During the six hour-ordeal, passengers were able to talk with officials via intercom and rescuers tethered to harnesses brought them sandwiches and soft drinks, said general manager Steven Yeo.
"It took a while," Yeo said. "Some of them were a bit disturbed."
The 165-meter (541-foot) Flyer, which has carried 2 million passengers so far, is about 100 feet (30 meters) taller than the London Eye, formerly the world's tallest Ferris wheel. It was built by Japan's Mitsubishi Heavy Industries.
Technicians were able to get the wheel moving again a little more than six hours after it ground to a halt and most of the passengers exited normally, Yeo said.
The wheel, known as the Singapore Flyer, has stalled twice before for about an hour each time since it began operating in February.
"This is the first time that something of this nature has happened, where people were hospitalized," Yeo said.

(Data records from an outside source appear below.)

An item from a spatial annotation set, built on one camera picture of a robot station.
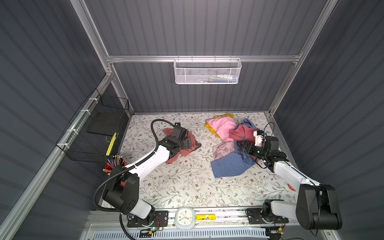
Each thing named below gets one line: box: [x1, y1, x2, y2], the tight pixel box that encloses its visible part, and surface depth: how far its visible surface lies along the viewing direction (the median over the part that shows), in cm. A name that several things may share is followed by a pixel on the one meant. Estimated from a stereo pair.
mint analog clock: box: [174, 206, 196, 230], surface depth 73 cm
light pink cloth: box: [212, 141, 236, 159], surface depth 95 cm
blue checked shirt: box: [210, 118, 257, 179], surface depth 90 cm
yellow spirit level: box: [196, 214, 217, 221], surface depth 74 cm
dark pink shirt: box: [229, 124, 256, 143], surface depth 93 cm
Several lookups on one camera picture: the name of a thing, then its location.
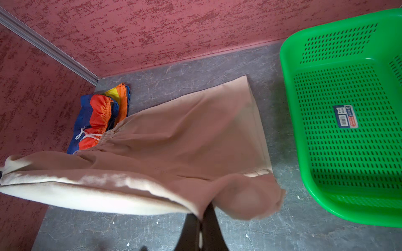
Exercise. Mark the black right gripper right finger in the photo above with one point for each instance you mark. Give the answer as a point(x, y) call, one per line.
point(212, 237)

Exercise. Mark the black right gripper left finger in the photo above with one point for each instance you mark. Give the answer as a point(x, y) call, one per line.
point(190, 236)

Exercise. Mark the beige shorts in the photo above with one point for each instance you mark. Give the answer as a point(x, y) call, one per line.
point(203, 148)

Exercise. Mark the rainbow striped shorts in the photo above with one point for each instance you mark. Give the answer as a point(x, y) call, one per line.
point(99, 113)

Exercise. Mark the basket barcode sticker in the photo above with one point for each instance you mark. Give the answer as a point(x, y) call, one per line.
point(346, 117)

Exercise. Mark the green plastic basket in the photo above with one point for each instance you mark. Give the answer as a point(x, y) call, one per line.
point(343, 83)

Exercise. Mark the aluminium corner post left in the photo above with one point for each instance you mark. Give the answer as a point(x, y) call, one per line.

A 70-year-old woman complaining of dizziness and a 10-year-old boy who vomited were taken by ambulance to a hospital, Civil Defense Colonel N Subhas said.
The 10 passengers closest to the ground were evacuated by harnesses attached to ropes, and civil defense rescuers were planning to bring the rest of the passengers to safety the same way when the wheel's power was restored, Subhas said.
The Flyer was to shut down for at least one day to allow for repairs and an investigation, Yeo said.